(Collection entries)
=== Begin Enclosure ===

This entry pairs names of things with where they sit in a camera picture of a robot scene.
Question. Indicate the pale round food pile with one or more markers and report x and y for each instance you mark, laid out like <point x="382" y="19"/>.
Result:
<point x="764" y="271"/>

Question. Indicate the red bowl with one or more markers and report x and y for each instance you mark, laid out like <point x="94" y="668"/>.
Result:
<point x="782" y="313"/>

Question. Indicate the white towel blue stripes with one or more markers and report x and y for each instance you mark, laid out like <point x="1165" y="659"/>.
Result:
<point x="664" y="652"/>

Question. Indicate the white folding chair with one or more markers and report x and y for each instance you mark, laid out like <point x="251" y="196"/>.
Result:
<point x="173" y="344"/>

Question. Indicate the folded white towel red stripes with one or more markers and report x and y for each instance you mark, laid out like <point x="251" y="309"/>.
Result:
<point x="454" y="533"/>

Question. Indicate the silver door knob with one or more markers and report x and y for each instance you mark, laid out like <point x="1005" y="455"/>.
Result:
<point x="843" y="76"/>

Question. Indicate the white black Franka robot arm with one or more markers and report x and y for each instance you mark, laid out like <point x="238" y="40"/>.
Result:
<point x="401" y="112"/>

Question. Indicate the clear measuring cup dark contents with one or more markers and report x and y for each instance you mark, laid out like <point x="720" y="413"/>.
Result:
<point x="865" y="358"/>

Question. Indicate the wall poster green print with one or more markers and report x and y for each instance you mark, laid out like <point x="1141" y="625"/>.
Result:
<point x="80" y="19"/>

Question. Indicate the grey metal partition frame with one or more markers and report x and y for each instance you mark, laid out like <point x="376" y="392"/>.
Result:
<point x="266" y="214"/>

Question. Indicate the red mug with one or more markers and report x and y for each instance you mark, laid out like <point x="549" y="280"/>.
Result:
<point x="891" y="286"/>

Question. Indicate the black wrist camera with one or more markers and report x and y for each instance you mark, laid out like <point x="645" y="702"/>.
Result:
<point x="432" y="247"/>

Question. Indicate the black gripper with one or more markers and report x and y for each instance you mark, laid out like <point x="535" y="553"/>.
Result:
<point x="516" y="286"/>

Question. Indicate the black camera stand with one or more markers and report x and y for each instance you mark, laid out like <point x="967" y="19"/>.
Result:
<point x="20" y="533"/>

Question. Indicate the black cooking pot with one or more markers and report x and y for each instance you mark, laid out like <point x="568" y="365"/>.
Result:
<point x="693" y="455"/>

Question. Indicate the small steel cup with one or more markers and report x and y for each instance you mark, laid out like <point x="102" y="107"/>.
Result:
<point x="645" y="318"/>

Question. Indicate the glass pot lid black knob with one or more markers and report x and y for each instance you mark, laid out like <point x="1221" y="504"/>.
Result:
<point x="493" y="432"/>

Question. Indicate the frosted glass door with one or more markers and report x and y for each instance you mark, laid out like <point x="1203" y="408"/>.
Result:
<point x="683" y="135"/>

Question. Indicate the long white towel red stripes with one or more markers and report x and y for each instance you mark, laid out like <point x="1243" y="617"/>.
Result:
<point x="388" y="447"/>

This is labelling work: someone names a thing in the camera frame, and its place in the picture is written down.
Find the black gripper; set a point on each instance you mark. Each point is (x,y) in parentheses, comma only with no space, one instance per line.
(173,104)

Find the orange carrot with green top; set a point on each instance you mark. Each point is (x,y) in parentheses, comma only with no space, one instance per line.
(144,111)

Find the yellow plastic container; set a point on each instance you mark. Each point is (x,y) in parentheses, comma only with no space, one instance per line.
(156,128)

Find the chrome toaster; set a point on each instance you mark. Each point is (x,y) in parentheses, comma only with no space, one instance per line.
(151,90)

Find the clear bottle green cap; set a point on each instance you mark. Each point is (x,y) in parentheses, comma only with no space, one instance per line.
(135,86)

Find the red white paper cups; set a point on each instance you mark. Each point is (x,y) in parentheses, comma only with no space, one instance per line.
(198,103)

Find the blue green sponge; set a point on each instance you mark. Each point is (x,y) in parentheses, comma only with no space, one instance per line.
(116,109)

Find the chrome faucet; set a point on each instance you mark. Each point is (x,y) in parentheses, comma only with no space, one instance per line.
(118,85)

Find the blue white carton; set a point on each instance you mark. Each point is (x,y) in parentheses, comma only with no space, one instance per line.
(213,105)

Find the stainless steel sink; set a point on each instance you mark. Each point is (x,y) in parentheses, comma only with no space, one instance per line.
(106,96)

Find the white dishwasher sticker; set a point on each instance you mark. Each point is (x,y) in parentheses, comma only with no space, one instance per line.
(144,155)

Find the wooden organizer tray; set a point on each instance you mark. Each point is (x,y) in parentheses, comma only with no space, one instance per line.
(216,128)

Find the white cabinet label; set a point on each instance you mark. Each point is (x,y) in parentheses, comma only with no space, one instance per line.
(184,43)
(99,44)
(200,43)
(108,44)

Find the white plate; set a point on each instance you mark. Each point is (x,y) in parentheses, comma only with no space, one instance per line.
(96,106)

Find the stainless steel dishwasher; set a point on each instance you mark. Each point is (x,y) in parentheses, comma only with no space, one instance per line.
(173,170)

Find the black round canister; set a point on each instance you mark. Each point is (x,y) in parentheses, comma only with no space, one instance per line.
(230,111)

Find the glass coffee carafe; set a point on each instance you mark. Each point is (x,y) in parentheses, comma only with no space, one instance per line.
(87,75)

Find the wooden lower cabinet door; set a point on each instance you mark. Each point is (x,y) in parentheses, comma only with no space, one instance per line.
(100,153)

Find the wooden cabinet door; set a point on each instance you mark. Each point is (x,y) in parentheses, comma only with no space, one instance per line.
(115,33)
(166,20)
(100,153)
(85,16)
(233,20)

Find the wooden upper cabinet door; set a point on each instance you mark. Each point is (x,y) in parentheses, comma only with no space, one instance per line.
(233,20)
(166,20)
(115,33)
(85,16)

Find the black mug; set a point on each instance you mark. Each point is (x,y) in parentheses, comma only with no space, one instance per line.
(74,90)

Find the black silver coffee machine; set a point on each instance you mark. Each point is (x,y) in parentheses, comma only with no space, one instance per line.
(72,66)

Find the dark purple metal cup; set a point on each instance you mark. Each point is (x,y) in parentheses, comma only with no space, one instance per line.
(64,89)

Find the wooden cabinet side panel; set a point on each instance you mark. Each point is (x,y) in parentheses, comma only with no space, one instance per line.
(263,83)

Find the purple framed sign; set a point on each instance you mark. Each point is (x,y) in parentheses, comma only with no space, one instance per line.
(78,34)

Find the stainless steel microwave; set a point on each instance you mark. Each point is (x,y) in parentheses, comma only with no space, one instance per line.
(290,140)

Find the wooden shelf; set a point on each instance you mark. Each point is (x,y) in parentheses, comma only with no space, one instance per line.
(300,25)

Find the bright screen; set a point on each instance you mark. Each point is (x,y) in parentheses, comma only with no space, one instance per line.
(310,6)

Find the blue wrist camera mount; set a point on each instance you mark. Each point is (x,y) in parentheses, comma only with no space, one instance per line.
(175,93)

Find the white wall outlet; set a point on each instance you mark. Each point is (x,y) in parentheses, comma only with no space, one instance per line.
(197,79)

=== End Enclosure ===

▶ _Problem to work on_:
Exact reproduction of every entry is needed.

▶ _Solution for this problem_:
This entry pairs names of things with where they sit in a camera picture of a robot scene.
Question. Indicate the pale round food pile with one or more markers and report x and y for each instance you mark, laid out like <point x="382" y="19"/>.
Result:
<point x="764" y="271"/>

Question. Indicate the red bowl with one or more markers and report x and y for each instance you mark, laid out like <point x="94" y="668"/>.
Result:
<point x="782" y="313"/>

Question. Indicate the white towel blue stripes with one or more markers and report x and y for each instance you mark, laid out like <point x="1165" y="659"/>.
Result:
<point x="664" y="652"/>

Question. Indicate the white folding chair with one or more markers and report x and y for each instance you mark, laid out like <point x="251" y="196"/>.
Result:
<point x="173" y="344"/>

Question. Indicate the folded white towel red stripes with one or more markers and report x and y for each instance you mark, laid out like <point x="251" y="309"/>.
Result:
<point x="454" y="533"/>

Question. Indicate the silver door knob with one or more markers and report x and y for each instance you mark, laid out like <point x="1005" y="455"/>.
Result:
<point x="843" y="76"/>

Question. Indicate the white black Franka robot arm with one or more markers and report x and y for each instance you mark, laid out like <point x="238" y="40"/>.
Result:
<point x="401" y="112"/>

Question. Indicate the clear measuring cup dark contents with one or more markers and report x and y for each instance you mark, laid out like <point x="720" y="413"/>.
Result:
<point x="865" y="358"/>

Question. Indicate the wall poster green print with one or more markers and report x and y for each instance you mark, laid out like <point x="1141" y="625"/>.
Result:
<point x="80" y="19"/>

Question. Indicate the grey metal partition frame with one or more markers and report x and y for each instance you mark, laid out like <point x="376" y="392"/>.
Result:
<point x="266" y="214"/>

Question. Indicate the red mug with one or more markers and report x and y for each instance you mark, laid out like <point x="549" y="280"/>.
Result:
<point x="891" y="286"/>

Question. Indicate the black wrist camera with one or more markers and report x and y for each instance you mark, laid out like <point x="645" y="702"/>.
Result:
<point x="432" y="247"/>

Question. Indicate the black gripper with one or more markers and report x and y for each instance you mark, laid out like <point x="535" y="553"/>.
Result:
<point x="516" y="286"/>

Question. Indicate the black camera stand with one or more markers and report x and y for each instance you mark, laid out like <point x="967" y="19"/>.
Result:
<point x="20" y="533"/>

Question. Indicate the black cooking pot with one or more markers and report x and y for each instance you mark, laid out like <point x="568" y="365"/>.
Result:
<point x="693" y="455"/>

Question. Indicate the small steel cup with one or more markers and report x and y for each instance you mark, laid out like <point x="102" y="107"/>.
Result:
<point x="645" y="318"/>

Question. Indicate the glass pot lid black knob with one or more markers and report x and y for each instance you mark, laid out like <point x="1221" y="504"/>.
Result:
<point x="493" y="432"/>

Question. Indicate the frosted glass door with one or more markers and report x and y for each instance you mark, laid out like <point x="1203" y="408"/>.
Result:
<point x="683" y="135"/>

Question. Indicate the long white towel red stripes with one or more markers and report x and y for each instance you mark, laid out like <point x="1243" y="617"/>.
Result:
<point x="388" y="447"/>

This is labelling work: someone names a thing in the camera frame, and its place in the picture is written down.
Find the black gripper; set a point on each instance you mark. Each point is (x,y) in parentheses, comma only with no space, one instance per line.
(173,104)

Find the orange carrot with green top; set a point on each instance you mark. Each point is (x,y) in parentheses, comma only with no space, one instance per line.
(144,111)

Find the yellow plastic container; set a point on each instance you mark. Each point is (x,y) in parentheses, comma only with no space, one instance per line.
(156,128)

Find the chrome toaster; set a point on each instance you mark. Each point is (x,y) in parentheses, comma only with no space, one instance per line.
(151,90)

Find the clear bottle green cap; set a point on each instance you mark. Each point is (x,y) in parentheses, comma only with no space, one instance per line.
(135,86)

Find the red white paper cups; set a point on each instance you mark. Each point is (x,y) in parentheses, comma only with no space, one instance per line.
(198,103)

Find the blue green sponge; set a point on each instance you mark. Each point is (x,y) in parentheses, comma only with no space, one instance per line.
(116,109)

Find the chrome faucet; set a point on each instance you mark. Each point is (x,y) in parentheses, comma only with no space, one instance per line.
(118,85)

Find the blue white carton; set a point on each instance you mark. Each point is (x,y) in parentheses, comma only with no space, one instance per line.
(213,105)

Find the stainless steel sink; set a point on each instance you mark. Each point is (x,y) in parentheses, comma only with no space, one instance per line.
(106,96)

Find the white dishwasher sticker; set a point on each instance you mark. Each point is (x,y) in parentheses, comma only with no space, one instance per line.
(144,155)

Find the wooden organizer tray; set a point on each instance you mark. Each point is (x,y) in parentheses, comma only with no space, one instance per line.
(216,128)

Find the white cabinet label; set a point on each instance you mark. Each point is (x,y) in parentheses, comma only with no space, one instance per line.
(184,43)
(99,44)
(200,43)
(108,44)

Find the white plate; set a point on each instance you mark. Each point is (x,y) in parentheses, comma only with no space, one instance per line.
(96,106)

Find the stainless steel dishwasher; set a point on each instance you mark. Each point is (x,y) in parentheses, comma only with no space, one instance per line.
(173,170)

Find the black round canister; set a point on each instance you mark. Each point is (x,y) in parentheses, comma only with no space, one instance per line.
(230,111)

Find the glass coffee carafe; set a point on each instance you mark. Each point is (x,y) in parentheses, comma only with no space, one instance per line.
(87,75)

Find the wooden lower cabinet door; set a point on each instance you mark. Each point is (x,y) in parentheses, comma only with no space, one instance per line.
(100,153)

Find the wooden cabinet door; set a point on each instance you mark. Each point is (x,y) in parentheses, comma only with no space, one instance per line.
(115,33)
(166,20)
(100,153)
(85,16)
(233,20)

Find the wooden upper cabinet door; set a point on each instance you mark. Each point is (x,y) in parentheses, comma only with no space, one instance per line.
(233,20)
(166,20)
(115,33)
(85,16)

Find the black mug; set a point on each instance you mark. Each point is (x,y) in parentheses, comma only with no space, one instance per line.
(74,90)

Find the black silver coffee machine; set a point on each instance you mark. Each point is (x,y) in parentheses, comma only with no space, one instance per line.
(72,66)

Find the dark purple metal cup; set a point on each instance you mark. Each point is (x,y) in parentheses, comma only with no space, one instance per line.
(64,89)

Find the wooden cabinet side panel; set a point on each instance you mark. Each point is (x,y) in parentheses, comma only with no space, one instance per line.
(263,83)

Find the purple framed sign; set a point on each instance you mark. Each point is (x,y) in parentheses, comma only with no space, one instance per line.
(78,34)

Find the stainless steel microwave; set a point on each instance you mark. Each point is (x,y) in parentheses, comma only with no space, one instance per line.
(290,140)

Find the wooden shelf; set a point on each instance you mark. Each point is (x,y) in parentheses, comma only with no space, one instance per line.
(300,25)

Find the bright screen; set a point on each instance you mark. Each point is (x,y) in parentheses, comma only with no space, one instance per line.
(310,6)

Find the blue wrist camera mount; set a point on each instance you mark. Each point is (x,y) in parentheses, comma only with no space, one instance per line.
(175,93)

Find the white wall outlet; set a point on each instance you mark. Each point is (x,y) in parentheses, comma only with no space, one instance per line.
(197,79)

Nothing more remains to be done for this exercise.